Mikaela Mayer: ‘We’re changing people’s idea of women fighters’

This article is more than 2 years old

The IBF and WBO super-featherweight champion on her journey from all-girl metal band to boxing in Las Vegas, this weekend’s fight with Jennifer Han and a potential clash with Katie Taylor

Mikaela Mayer is used to surprising people. She joined an all-girl metal band at the age of 12, made her debut on bass guitar at the iconic Whisky A Go Go in Los Angeles, the venue where groups from The Doors to Guns N’ Roses had played, and went on numerous tours across America until she was 15.

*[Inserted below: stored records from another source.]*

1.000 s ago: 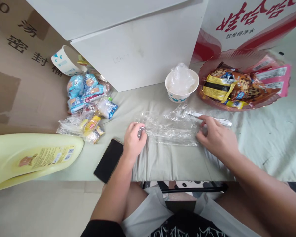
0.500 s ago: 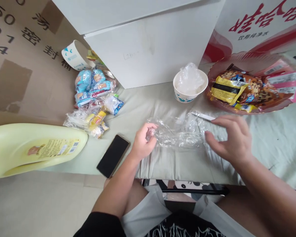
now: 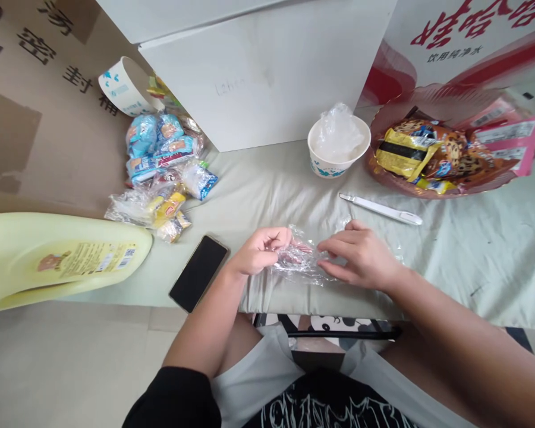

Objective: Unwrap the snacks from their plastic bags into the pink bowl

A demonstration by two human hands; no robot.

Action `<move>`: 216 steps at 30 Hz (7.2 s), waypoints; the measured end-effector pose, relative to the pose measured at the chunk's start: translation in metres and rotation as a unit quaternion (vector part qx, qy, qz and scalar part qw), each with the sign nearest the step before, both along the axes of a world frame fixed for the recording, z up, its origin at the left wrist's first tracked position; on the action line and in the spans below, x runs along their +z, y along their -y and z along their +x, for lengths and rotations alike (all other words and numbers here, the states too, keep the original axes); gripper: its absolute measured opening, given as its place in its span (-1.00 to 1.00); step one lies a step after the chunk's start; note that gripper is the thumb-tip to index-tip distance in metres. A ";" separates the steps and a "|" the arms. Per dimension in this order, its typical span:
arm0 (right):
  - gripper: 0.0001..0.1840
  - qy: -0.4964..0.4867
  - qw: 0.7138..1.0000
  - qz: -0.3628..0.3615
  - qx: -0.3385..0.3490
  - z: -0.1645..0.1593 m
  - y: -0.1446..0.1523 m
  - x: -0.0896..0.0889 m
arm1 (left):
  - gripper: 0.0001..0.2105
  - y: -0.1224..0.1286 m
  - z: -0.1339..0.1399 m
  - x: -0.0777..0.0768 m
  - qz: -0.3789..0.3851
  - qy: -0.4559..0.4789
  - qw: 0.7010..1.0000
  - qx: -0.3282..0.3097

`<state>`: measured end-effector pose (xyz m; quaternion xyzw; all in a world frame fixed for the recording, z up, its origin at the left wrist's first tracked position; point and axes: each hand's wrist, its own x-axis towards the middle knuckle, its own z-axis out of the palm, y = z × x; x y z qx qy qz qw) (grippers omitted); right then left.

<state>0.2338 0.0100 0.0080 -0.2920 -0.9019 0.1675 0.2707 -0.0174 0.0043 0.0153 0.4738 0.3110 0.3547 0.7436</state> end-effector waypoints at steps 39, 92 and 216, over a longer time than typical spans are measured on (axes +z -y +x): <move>-0.79 -0.220 0.853 -0.398 -0.256 -0.006 0.001 0.008 | -0.77 -0.004 0.034 0.000 -0.240 -0.095 0.957 0.132; -0.58 -0.302 0.814 -0.473 -0.152 -0.010 0.013 -0.012 | -0.62 0.015 0.019 0.004 -0.233 0.097 0.959 0.131; -0.66 -0.132 0.878 -0.428 -0.170 -0.013 0.009 0.003 | -0.73 0.013 0.038 -0.011 -0.016 -0.200 0.960 0.193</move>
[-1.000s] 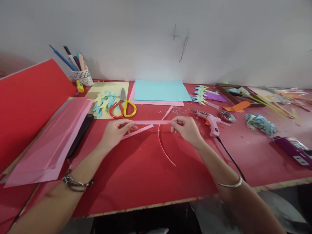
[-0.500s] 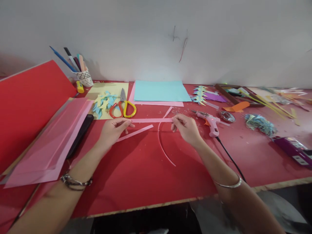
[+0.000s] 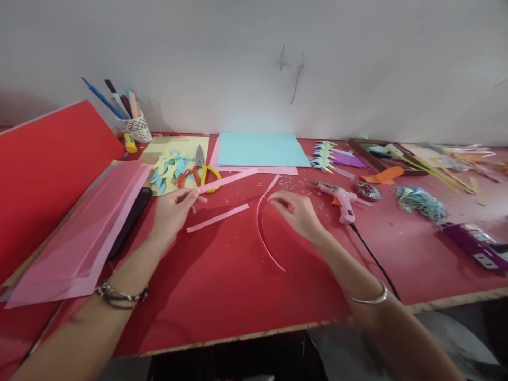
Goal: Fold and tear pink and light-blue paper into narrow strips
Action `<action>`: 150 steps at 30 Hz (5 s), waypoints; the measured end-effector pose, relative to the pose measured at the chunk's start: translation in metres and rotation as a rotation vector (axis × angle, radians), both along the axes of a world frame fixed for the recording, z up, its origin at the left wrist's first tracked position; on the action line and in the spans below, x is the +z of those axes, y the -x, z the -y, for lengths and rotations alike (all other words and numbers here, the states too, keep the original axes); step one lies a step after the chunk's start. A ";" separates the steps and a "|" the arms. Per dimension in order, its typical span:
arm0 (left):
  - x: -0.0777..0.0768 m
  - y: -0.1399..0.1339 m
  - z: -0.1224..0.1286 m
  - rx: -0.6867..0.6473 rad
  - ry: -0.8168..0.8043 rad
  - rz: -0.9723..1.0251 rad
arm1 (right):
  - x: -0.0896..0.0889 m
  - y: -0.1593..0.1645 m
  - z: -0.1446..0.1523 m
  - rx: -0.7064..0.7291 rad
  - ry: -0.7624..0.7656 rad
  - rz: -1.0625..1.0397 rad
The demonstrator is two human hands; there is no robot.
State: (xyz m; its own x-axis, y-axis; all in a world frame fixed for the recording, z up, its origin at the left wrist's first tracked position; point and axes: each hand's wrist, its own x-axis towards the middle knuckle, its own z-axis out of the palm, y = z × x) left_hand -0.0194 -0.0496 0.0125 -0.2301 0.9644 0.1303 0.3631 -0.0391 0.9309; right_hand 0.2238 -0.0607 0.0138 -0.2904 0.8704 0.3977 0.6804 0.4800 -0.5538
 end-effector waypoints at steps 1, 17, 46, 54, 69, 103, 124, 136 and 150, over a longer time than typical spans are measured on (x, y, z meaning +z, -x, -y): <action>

Mayer is now one of the leading female fighters in the world and she has an unbreakable bond with Al Mitchell, her 77-year-old trainer. She is also the IBF and WBO super-featherweight champion who tore up every last tired misconception about women’s boxing last November in Las Vegas.

Mayer and Maiva Hamadouche waged a brutal battle which belonged in the top three most riveting fights in either men’s or women’s boxing last year.

I was lucky enough to be there but, with memories of her courage and skill and tenacity still fresh in my mind, the 31-year-old from California still surprises me when we meet.

The world champion explains that, before she faced the fire and fury of Hamadouche, she went for a manicure and pedicure. “I always do that before my fights,” Mayer says with a smile. “I did my nails the same colour as my fight outfit. So they were brown for the Hamadouche fight. I did the same with my toes.”

Her gleaming nail varnish was hidden by black boots and brown gloves which maintained a blurring ferocity as she chose to stand and trade. Hamadouche refused to take a backward step and kept firing punches despite being tattooed by the jolting combinations of Mayer.

“I’ve never been so calm in a fight,” Mayer says. “I was able to slow things down and that’s hard to do when Hamadouche has such a high punch count. People usually get flustered under that pressure but Coach Al had me fighting in the pocket, with strong guys firing body shots. He’s been doing that since I turned pro [in 2017], because he knew that one day we’d face a girl like Hamadouche.”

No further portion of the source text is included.